Thursday, 23 July 2015

In my lifetime there have been 265 wars .......... Cameron wants to make it 266

According to the Wikipedia List of Wars by Date there have been 265 wars since I was born in 1950. Yes I am 65 and with my pensioner status comes the time to reflect on those years before I deteriorate to such a point that the fear of incontinence of mind or body start to dominate every waking moment. Thankfully I still have some control of the muscle between my ears even if, Billy Connolly's advice the over 60's, "never pass by a toilet" grows in wisdom with each passing year. I am sorry to be so flippant but I am obviously trying to shy away from the enormity of that number of wars, 4 new ones every year with some of them lasting for decades. I look at our smug faced politicians and wonder how they sleep at night. Come to that, how can I sleep easy; could I have done more to stop the carnage?

Cameron countdown to bombing
Photo credit: David Jones/PA Wire
......... but what has brought on these thoughts of war? It was this article in The Daily Star - Lebanon, a piece about David Cameron wanting to bomb Syria as a way of boosting his image. Remember the bombing Syria debate in 2013, here is a reminder, an article in the Guardian from August of that year. Labour won the argument that day, convincing enough Tories to rebel against Cameron so the people of Syria have at least been spared british bombing throughout the last two years. I was proud of Ed that day. He gave us a glimpse of the statesman that we hoped he would become but the election was lost and it seems that the people of Syria will have to pay the price. What August 2013 revealed was that there was no tangible objective for the bombing, no compelling reason why dropping bombs on Syria would in any way help the situation.

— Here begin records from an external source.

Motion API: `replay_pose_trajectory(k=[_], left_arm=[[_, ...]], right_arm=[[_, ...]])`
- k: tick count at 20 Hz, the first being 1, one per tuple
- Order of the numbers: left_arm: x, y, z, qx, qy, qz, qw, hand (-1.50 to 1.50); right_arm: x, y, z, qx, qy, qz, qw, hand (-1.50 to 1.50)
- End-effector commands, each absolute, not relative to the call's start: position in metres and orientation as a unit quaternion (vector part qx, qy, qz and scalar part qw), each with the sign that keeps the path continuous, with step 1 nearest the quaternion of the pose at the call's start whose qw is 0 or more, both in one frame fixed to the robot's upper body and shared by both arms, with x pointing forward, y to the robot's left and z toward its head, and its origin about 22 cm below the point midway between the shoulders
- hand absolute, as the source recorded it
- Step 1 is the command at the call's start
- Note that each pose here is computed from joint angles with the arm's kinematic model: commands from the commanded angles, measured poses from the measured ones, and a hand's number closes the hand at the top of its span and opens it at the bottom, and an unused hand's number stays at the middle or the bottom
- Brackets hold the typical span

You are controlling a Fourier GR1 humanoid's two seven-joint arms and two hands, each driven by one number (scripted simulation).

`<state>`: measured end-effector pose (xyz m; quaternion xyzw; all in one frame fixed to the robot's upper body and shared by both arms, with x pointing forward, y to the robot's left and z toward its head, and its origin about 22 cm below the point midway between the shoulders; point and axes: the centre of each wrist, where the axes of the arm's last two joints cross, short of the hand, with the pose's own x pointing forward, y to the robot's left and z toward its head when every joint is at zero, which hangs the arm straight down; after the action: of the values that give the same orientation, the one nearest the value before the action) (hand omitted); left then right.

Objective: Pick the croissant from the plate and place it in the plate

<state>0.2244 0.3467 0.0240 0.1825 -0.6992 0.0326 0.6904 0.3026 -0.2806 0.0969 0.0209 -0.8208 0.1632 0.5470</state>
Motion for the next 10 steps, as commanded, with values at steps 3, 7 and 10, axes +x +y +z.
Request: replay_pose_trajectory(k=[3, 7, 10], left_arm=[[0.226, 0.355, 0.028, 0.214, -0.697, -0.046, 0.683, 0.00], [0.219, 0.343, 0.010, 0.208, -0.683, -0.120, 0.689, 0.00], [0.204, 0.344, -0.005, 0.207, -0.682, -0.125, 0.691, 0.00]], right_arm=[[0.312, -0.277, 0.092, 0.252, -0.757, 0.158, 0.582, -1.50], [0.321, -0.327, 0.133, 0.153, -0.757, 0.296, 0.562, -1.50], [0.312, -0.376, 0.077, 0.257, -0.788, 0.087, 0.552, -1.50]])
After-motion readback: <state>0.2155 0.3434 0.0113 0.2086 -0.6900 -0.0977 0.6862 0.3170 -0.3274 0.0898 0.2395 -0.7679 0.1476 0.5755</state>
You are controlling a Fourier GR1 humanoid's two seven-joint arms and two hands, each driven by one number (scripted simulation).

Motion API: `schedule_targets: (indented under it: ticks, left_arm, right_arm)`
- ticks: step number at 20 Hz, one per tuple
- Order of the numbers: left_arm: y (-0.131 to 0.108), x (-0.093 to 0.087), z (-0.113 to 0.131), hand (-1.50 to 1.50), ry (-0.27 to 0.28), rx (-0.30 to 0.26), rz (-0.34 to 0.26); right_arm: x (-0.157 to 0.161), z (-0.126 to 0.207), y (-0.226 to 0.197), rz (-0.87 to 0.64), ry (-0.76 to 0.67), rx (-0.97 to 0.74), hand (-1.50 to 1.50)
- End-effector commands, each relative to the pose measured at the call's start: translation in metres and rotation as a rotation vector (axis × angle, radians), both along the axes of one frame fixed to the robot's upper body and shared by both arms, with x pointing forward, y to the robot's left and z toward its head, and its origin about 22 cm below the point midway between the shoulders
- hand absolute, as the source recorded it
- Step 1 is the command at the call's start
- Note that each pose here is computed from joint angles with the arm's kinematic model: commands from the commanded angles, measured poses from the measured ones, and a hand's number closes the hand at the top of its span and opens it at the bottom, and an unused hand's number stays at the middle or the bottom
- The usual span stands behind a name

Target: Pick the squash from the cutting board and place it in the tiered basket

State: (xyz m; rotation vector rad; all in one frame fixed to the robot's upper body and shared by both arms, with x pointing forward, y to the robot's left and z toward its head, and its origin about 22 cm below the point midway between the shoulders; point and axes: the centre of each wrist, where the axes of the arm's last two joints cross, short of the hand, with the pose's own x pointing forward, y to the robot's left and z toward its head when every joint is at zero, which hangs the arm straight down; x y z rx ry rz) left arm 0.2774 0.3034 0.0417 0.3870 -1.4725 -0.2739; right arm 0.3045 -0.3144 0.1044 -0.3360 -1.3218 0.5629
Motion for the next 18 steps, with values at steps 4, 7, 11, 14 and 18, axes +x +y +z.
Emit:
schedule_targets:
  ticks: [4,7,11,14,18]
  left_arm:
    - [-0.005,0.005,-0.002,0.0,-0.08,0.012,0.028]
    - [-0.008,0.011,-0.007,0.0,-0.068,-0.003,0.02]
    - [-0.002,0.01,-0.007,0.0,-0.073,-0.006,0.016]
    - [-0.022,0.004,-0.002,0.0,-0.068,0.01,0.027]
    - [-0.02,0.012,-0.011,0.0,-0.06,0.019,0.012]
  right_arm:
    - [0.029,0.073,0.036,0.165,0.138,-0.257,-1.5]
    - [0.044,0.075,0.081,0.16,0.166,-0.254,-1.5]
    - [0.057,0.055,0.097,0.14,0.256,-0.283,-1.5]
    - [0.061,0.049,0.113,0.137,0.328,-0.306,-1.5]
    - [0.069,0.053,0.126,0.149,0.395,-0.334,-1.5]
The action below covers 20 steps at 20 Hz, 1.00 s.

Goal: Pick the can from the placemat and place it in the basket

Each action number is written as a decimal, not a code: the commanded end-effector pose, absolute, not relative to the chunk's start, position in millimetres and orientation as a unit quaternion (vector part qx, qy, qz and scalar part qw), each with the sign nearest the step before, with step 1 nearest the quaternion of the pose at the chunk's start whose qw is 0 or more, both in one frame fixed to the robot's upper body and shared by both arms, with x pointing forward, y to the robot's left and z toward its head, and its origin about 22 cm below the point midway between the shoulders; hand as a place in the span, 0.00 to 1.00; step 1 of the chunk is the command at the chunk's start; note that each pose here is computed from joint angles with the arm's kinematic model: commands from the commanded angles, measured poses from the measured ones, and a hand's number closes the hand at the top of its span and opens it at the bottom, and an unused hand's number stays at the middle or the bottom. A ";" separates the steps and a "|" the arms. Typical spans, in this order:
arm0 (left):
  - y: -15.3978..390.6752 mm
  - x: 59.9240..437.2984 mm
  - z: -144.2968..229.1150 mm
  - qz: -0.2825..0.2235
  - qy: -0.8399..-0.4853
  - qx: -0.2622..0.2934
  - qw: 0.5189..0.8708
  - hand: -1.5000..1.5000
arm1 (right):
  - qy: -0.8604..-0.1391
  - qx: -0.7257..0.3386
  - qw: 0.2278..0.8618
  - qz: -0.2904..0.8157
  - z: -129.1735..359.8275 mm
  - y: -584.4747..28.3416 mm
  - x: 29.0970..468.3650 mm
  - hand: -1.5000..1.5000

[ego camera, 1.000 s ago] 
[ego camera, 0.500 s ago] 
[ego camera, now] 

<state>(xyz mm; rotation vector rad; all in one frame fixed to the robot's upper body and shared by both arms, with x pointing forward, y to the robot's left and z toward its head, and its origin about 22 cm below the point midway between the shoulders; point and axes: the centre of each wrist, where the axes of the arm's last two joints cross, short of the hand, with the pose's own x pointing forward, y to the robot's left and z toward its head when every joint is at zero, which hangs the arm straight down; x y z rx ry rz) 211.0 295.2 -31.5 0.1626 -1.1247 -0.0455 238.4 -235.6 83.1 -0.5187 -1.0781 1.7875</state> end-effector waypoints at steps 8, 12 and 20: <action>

That debate will, as we are informed in the Lebanon Daily Star, be resumed this September but we can expect a number of softening up news items in the meantime to undermine those disinclined to accept Cameron's arguments. The article in the Daily Star brought to mind these famous words of Robert Burns from his poem "To A Louse":



O wad some Power the giftie gie us 
To see oursels as ithers see us! 
It wad frae mony a blunder free us, 
An' foolish notion: 
What airs in dress an' gait wad lea'e us, 

An' ev'n devotion!

As I sit here, at my desk writing the final words for this post I am listening to Lost in a Lost World - by the Moody Blues, from the album Seventh Sojourn released in 1972.


I was 22 when this album was released. My generation had such hopes for the future; science would defeat disease and hunger; reason would triumph over war; education would create equality of opportunity; the welfare state would ensure a decent standard of living for all; the world would become a better place with the first, second and third worlds becoming one ........... the world being populated by humans in harmony with their planet.

How prescient was Lost in a Lost World. John Lennon said it with irony in "Imagine" but the Moody Blues just said it. We should have listened more closely.